» Work item
Once the images are set aside, return every entry exactly.

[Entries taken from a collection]
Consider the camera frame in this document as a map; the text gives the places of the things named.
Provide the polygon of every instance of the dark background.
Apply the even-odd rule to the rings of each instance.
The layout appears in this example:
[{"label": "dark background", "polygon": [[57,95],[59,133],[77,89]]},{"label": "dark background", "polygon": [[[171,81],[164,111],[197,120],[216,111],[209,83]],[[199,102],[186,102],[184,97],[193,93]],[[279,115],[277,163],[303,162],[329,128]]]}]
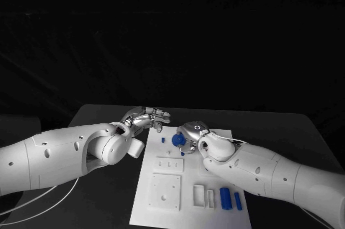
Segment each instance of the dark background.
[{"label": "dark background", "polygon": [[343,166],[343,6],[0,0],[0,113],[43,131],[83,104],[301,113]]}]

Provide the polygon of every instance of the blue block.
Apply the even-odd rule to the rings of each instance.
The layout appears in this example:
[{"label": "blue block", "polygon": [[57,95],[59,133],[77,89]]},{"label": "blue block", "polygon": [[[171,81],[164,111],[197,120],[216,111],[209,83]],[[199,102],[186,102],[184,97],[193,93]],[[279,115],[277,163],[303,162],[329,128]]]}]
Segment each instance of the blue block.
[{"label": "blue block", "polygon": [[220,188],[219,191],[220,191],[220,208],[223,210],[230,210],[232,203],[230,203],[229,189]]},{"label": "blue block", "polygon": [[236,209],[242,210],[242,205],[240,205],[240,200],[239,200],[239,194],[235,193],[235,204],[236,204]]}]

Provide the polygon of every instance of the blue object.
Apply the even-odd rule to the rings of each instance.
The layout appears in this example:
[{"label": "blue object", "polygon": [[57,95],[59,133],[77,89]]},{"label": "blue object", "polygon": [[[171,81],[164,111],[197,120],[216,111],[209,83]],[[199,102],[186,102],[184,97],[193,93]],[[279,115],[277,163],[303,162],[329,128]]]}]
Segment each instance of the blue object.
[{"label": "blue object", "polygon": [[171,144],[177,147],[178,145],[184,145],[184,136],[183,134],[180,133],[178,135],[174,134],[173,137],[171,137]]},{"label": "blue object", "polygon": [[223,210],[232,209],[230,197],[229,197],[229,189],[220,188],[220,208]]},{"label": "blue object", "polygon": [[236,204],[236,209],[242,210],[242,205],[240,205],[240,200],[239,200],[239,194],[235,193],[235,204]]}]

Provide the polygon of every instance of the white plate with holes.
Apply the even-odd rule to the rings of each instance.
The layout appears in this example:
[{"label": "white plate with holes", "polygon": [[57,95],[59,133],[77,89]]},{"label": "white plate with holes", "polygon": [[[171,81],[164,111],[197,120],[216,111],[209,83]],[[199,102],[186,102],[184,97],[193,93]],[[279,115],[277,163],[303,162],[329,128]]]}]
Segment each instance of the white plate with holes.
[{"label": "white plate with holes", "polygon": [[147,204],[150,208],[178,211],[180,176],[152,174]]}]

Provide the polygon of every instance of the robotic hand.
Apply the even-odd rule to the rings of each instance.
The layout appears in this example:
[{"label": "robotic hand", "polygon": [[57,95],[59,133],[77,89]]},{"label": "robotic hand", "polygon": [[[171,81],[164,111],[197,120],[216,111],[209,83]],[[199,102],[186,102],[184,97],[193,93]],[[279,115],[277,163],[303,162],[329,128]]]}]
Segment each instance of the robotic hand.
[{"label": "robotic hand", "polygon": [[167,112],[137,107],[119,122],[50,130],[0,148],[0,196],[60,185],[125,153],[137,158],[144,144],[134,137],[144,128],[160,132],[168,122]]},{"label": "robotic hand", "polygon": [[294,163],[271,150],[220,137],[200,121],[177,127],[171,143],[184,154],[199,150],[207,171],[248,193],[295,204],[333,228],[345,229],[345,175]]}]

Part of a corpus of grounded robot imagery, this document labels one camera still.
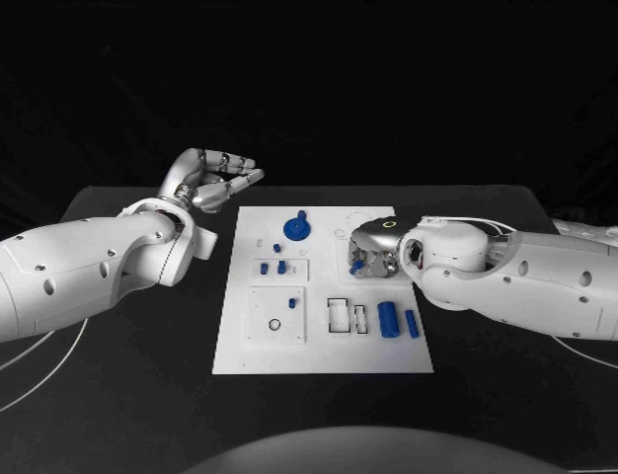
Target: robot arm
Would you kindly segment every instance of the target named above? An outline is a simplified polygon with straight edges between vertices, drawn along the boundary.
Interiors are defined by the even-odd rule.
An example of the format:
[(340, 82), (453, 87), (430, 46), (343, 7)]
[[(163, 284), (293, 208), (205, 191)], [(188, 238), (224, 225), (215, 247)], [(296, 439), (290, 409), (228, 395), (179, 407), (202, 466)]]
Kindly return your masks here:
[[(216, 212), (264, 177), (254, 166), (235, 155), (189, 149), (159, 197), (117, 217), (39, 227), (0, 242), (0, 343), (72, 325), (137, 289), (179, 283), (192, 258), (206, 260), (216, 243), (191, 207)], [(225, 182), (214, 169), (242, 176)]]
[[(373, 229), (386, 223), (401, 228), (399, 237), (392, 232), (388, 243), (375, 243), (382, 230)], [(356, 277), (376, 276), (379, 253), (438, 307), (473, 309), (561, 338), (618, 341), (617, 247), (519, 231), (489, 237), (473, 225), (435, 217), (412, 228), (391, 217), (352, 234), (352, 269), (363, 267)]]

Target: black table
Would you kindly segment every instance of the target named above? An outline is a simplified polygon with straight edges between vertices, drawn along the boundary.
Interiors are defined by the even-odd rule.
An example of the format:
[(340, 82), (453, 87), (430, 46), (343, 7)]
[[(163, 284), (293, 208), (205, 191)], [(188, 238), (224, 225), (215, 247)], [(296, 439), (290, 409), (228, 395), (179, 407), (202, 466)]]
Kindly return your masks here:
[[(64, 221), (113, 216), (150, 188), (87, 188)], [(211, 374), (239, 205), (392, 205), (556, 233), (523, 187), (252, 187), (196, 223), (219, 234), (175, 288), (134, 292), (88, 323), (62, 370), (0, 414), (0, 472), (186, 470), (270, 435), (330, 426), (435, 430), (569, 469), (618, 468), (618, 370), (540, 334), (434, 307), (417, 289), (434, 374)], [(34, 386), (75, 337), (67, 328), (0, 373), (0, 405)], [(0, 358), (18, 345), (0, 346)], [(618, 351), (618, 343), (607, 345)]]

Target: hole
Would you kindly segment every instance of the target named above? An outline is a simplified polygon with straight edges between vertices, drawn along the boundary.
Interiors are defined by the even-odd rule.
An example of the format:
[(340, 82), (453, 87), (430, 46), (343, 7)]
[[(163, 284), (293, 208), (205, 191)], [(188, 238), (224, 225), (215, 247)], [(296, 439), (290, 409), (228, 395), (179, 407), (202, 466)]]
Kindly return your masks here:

» Your response
Consider the camera frame in this document as a map; the text gives the places of the things named.
Provide the polygon of every instance of the dark background.
Apply the even-odd rule to the rings of each instance.
The layout appears in this example:
[{"label": "dark background", "polygon": [[57,95],[59,133],[77,89]]},{"label": "dark background", "polygon": [[[171,81],[164,111],[197,120],[216,111],[209,83]],[[199,102],[186,102],[184,97],[193,93]],[[279,115],[277,163],[303,162],[329,128]]]}]
Segment each instance of the dark background.
[{"label": "dark background", "polygon": [[343,166],[343,6],[0,0],[0,113],[43,131],[83,104],[301,113]]}]

Provide the polygon of every instance of the blue block.
Apply the even-odd rule to the rings of each instance.
The layout appears in this example:
[{"label": "blue block", "polygon": [[57,95],[59,133],[77,89]]},{"label": "blue block", "polygon": [[[171,81],[164,111],[197,120],[216,111],[209,83]],[[199,102],[186,102],[184,97],[193,93]],[[279,115],[277,163],[303,162],[329,128]]]}]
Segment each instance of the blue block.
[{"label": "blue block", "polygon": [[220,188],[219,191],[220,191],[220,208],[223,210],[230,210],[232,203],[230,203],[229,189]]},{"label": "blue block", "polygon": [[236,209],[242,210],[242,205],[240,205],[240,200],[239,200],[239,194],[235,193],[235,204],[236,204]]}]

Provide the polygon of every instance of the blue object.
Apply the even-odd rule to the rings of each instance.
The layout appears in this example:
[{"label": "blue object", "polygon": [[57,95],[59,133],[77,89]]},{"label": "blue object", "polygon": [[[171,81],[164,111],[197,120],[216,111],[209,83]],[[199,102],[186,102],[184,97],[193,93]],[[279,115],[277,163],[303,162],[329,128]]]}]
Segment each instance of the blue object.
[{"label": "blue object", "polygon": [[171,144],[177,147],[178,145],[184,145],[184,136],[183,134],[180,133],[178,135],[174,134],[173,137],[171,137]]},{"label": "blue object", "polygon": [[223,210],[232,209],[230,197],[229,197],[229,189],[220,188],[220,208]]},{"label": "blue object", "polygon": [[236,204],[236,209],[242,210],[242,205],[240,205],[240,200],[239,200],[239,194],[235,193],[235,204]]}]

Provide the polygon of every instance of the white plate with holes.
Apply the even-odd rule to the rings of each instance.
The layout appears in this example:
[{"label": "white plate with holes", "polygon": [[57,95],[59,133],[77,89]]},{"label": "white plate with holes", "polygon": [[[171,81],[164,111],[197,120],[216,111],[209,83]],[[199,102],[186,102],[184,97],[193,93]],[[279,115],[277,163],[303,162],[329,128]]]}]
Segment each instance of the white plate with holes.
[{"label": "white plate with holes", "polygon": [[147,204],[150,208],[178,211],[180,176],[152,174]]}]

Provide the polygon of every instance of the robotic hand.
Apply the even-odd rule to the rings of each instance.
The layout appears in this example:
[{"label": "robotic hand", "polygon": [[57,95],[59,133],[77,89]]},{"label": "robotic hand", "polygon": [[[171,81],[164,111],[197,120],[216,111],[209,83]],[[199,102],[186,102],[184,97],[193,93]],[[279,115],[277,163],[303,162],[329,128]]]}]
Segment each instance of the robotic hand.
[{"label": "robotic hand", "polygon": [[167,112],[137,107],[119,122],[50,130],[0,148],[0,196],[60,185],[125,153],[137,158],[144,144],[134,137],[144,128],[160,132],[168,122]]},{"label": "robotic hand", "polygon": [[294,163],[271,150],[220,137],[200,121],[177,127],[171,143],[184,154],[199,150],[207,171],[248,193],[295,204],[333,228],[345,229],[345,175]]}]

Part of a corpus of grounded robot imagery, this document labels one camera still.
Target: robot arm
Would you kindly segment every instance of the target named above? An outline is a simplified polygon with straight edges between vertices, drawn along the boundary.
Interiors are defined by the even-odd rule.
An example of the format:
[(340, 82), (453, 87), (430, 46), (343, 7)]
[[(163, 284), (293, 208), (205, 191)], [(188, 238), (224, 225), (215, 247)], [(296, 439), (290, 409), (228, 395), (179, 407), (202, 466)]]
Kindly return your masks here:
[[(216, 212), (264, 177), (254, 166), (235, 155), (189, 149), (159, 197), (117, 217), (39, 227), (0, 242), (0, 343), (72, 325), (137, 289), (179, 283), (192, 258), (206, 260), (216, 243), (191, 207)], [(225, 182), (214, 169), (242, 176)]]
[[(373, 229), (386, 223), (401, 228), (399, 237), (392, 232), (388, 243), (375, 243), (382, 230)], [(356, 277), (376, 276), (379, 253), (438, 307), (473, 309), (561, 338), (618, 341), (617, 247), (519, 231), (489, 237), (473, 225), (435, 217), (412, 228), (391, 217), (352, 234), (352, 269), (363, 267)]]

Target: black table
Would you kindly segment every instance of the target named above? An outline is a simplified polygon with straight edges between vertices, drawn along the boundary.
Interiors are defined by the even-odd rule.
An example of the format:
[(340, 82), (453, 87), (430, 46), (343, 7)]
[[(163, 284), (293, 208), (205, 191)], [(188, 238), (224, 225), (215, 247)], [(296, 439), (290, 409), (228, 395), (179, 407), (202, 466)]]
Kindly return your masks here:
[[(64, 221), (113, 216), (150, 188), (87, 188)], [(211, 374), (239, 205), (392, 205), (556, 233), (523, 187), (252, 187), (196, 223), (219, 234), (175, 288), (134, 292), (88, 323), (62, 370), (0, 414), (0, 472), (186, 470), (270, 435), (330, 426), (435, 430), (569, 469), (618, 468), (618, 370), (540, 334), (434, 307), (417, 289), (434, 374)], [(34, 386), (75, 337), (67, 328), (0, 373), (0, 405)], [(0, 358), (18, 345), (0, 346)], [(618, 351), (618, 343), (607, 345)]]

Target: hole
Would you kindly segment every instance of the target named above? An outline is a simplified polygon with straight edges between vertices, drawn along the boundary.
Interiors are defined by the even-odd rule.
An example of the format:
[(340, 82), (453, 87), (430, 46), (343, 7)]
[[(163, 284), (293, 208), (205, 191)], [(188, 238), (224, 225), (215, 247)], [(296, 439), (290, 409), (228, 395), (179, 407), (202, 466)]]
Kindly return your masks here:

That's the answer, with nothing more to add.